(Beginning of Recorded information)

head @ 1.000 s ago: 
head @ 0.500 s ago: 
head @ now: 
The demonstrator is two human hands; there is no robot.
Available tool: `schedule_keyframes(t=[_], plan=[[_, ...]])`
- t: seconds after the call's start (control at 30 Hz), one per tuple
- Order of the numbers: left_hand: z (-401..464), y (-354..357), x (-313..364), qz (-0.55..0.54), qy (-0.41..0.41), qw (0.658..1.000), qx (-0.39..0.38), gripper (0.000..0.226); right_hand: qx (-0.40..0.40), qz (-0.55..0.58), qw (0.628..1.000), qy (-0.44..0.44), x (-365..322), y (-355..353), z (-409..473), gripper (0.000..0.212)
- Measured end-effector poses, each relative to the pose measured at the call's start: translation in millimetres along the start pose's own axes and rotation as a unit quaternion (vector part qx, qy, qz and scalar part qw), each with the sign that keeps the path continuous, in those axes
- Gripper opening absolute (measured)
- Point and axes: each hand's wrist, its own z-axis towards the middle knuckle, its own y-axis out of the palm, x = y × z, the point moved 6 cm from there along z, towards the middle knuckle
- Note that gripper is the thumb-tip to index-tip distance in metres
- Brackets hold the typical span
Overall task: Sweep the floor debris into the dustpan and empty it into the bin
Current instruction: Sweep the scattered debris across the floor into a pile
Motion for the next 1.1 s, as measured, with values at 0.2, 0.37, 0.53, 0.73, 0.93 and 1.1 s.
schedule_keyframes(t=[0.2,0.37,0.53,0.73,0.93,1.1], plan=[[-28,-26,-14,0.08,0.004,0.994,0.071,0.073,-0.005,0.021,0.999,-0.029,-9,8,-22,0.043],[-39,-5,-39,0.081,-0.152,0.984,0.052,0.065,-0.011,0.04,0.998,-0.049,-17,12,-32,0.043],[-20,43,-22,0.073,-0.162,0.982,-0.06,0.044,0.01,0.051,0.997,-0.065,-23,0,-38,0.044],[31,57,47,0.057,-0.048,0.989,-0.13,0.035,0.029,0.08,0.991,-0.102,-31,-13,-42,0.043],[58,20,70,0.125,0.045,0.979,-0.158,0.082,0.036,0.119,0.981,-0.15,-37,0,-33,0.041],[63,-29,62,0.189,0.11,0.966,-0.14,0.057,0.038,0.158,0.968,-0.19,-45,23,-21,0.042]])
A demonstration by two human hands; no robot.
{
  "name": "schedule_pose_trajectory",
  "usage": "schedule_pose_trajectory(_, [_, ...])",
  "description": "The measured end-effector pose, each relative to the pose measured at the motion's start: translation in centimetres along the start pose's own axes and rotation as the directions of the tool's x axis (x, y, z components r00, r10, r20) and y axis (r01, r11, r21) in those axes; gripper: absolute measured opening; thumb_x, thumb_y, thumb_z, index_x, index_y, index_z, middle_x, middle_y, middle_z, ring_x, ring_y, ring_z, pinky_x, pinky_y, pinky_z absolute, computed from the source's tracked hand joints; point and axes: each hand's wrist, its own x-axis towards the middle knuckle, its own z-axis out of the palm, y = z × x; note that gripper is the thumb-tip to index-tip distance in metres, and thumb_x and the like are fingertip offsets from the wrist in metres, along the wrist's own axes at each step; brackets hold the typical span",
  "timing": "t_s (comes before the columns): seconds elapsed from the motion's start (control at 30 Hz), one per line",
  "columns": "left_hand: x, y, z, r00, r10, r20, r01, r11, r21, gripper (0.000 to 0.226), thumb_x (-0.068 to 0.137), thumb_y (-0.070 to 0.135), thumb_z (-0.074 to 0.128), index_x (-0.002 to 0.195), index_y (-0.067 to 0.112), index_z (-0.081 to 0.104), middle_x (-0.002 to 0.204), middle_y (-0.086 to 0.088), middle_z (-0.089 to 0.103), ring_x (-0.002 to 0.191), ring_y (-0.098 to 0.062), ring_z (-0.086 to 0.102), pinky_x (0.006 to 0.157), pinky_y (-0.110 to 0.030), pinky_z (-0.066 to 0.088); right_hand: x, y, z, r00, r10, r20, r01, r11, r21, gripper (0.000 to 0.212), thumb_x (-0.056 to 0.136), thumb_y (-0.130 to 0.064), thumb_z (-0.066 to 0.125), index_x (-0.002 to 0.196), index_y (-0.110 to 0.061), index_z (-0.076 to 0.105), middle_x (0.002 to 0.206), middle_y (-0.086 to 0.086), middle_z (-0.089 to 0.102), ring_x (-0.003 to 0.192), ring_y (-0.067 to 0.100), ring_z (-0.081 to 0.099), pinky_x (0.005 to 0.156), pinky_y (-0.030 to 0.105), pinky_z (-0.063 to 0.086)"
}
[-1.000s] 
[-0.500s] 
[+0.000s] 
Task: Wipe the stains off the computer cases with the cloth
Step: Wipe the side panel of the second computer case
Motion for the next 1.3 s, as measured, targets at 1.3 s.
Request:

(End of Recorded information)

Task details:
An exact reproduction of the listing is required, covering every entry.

Response for this exercise:
head @ 1.000 s ago: 
head @ 0.500 s ago: 
head @ now: 
The demonstrator is two human hands; there is no robot.
Available tool: `schedule_keyframes(t=[_], plan=[[_, ...]])`
- t: seconds after the call's start (control at 30 Hz), one per tuple
- Order of the numbers: left_hand: z (-401..464), y (-354..357), x (-313..364), qz (-0.55..0.54), qy (-0.41..0.41), qw (0.658..1.000), qx (-0.39..0.38), gripper (0.000..0.226); right_hand: qx (-0.40..0.40), qz (-0.55..0.58), qw (0.628..1.000), qy (-0.44..0.44), x (-365..322), y (-355..353), z (-409..473), gripper (0.000..0.212)
- Measured end-effector poses, each relative to the pose measured at the call's start: translation in millimetres along the start pose's own axes and rotation as a unit quaternion (vector part qx, qy, qz and scalar part qw), each with the sign that keeps the path continuous, in those axes
- Gripper opening absolute (measured)
- Point and axes: each hand's wrist, its own z-axis towards the middle knuckle, its own y-axis out of the palm, x = y × z, the point moved 6 cm from there along z, towards the middle knuckle
- Note that gripper is the thumb-tip to index-tip distance in metres
- Brackets hold the typical span
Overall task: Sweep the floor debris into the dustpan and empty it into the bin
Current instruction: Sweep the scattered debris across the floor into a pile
Motion for the next 1.1 s, as measured, with values at 0.2, 0.37, 0.53, 0.73, 0.93 and 1.1 s.
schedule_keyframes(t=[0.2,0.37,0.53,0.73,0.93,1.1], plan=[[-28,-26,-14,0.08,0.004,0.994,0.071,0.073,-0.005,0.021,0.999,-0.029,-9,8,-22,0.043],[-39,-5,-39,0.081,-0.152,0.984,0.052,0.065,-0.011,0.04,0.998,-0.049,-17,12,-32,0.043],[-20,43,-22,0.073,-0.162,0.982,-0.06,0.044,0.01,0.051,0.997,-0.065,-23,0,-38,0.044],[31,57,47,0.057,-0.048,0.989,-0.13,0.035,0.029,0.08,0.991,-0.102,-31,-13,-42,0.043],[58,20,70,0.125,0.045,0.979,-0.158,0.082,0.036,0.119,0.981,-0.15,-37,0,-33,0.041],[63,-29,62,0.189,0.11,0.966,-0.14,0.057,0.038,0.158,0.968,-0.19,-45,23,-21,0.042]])
A demonstration by two human hands; no robot.
{
  "name": "schedule_pose_trajectory",
  "usage": "schedule_pose_trajectory(_, [_, ...])",
  "description": "The measured end-effector pose, each relative to the pose measured at the motion's start: translation in centimetres along the start pose's own axes and rotation as the directions of the tool's x axis (x, y, z components r00, r10, r20) and y axis (r01, r11, r21) in those axes; gripper: absolute measured opening; thumb_x, thumb_y, thumb_z, index_x, index_y, index_z, middle_x, middle_y, middle_z, ring_x, ring_y, ring_z, pinky_x, pinky_y, pinky_z absolute, computed from the source's tracked hand joints; point and axes: each hand's wrist, its own x-axis towards the middle knuckle, its own z-axis out of the palm, y = z × x; note that gripper is the thumb-tip to index-tip distance in metres, and thumb_x and the like are fingertip offsets from the wrist in metres, along the wrist's own axes at each step; brackets hold the typical span",
  "timing": "t_s (comes before the columns): seconds elapsed from the motion's start (control at 30 Hz), one per line",
  "columns": "left_hand: x, y, z, r00, r10, r20, r01, r11, r21, gripper (0.000 to 0.226), thumb_x (-0.068 to 0.137), thumb_y (-0.070 to 0.135), thumb_z (-0.074 to 0.128), index_x (-0.002 to 0.195), index_y (-0.067 to 0.112), index_z (-0.081 to 0.104), middle_x (-0.002 to 0.204), middle_y (-0.086 to 0.088), middle_z (-0.089 to 0.103), ring_x (-0.002 to 0.191), ring_y (-0.098 to 0.062), ring_z (-0.086 to 0.102), pinky_x (0.006 to 0.157), pinky_y (-0.110 to 0.030), pinky_z (-0.066 to 0.088); right_hand: x, y, z, r00, r10, r20, r01, r11, r21, gripper (0.000 to 0.212), thumb_x (-0.056 to 0.136), thumb_y (-0.130 to 0.064), thumb_z (-0.066 to 0.125), index_x (-0.002 to 0.196), index_y (-0.110 to 0.061), index_z (-0.076 to 0.105), middle_x (0.002 to 0.206), middle_y (-0.086 to 0.086), middle_z (-0.089 to 0.102), ring_x (-0.003 to 0.192), ring_y (-0.067 to 0.100), ring_z (-0.081 to 0.099), pinky_x (0.005 to 0.156), pinky_y (-0.030 to 0.105), pinky_z (-0.063 to 0.086)"
}
[-1.000s] 
[-0.500s] 
[+0.000s] 
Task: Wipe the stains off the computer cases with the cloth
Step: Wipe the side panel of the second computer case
Motion for the next 1.3 s, as measured, targets at 1.3 s.
Request:

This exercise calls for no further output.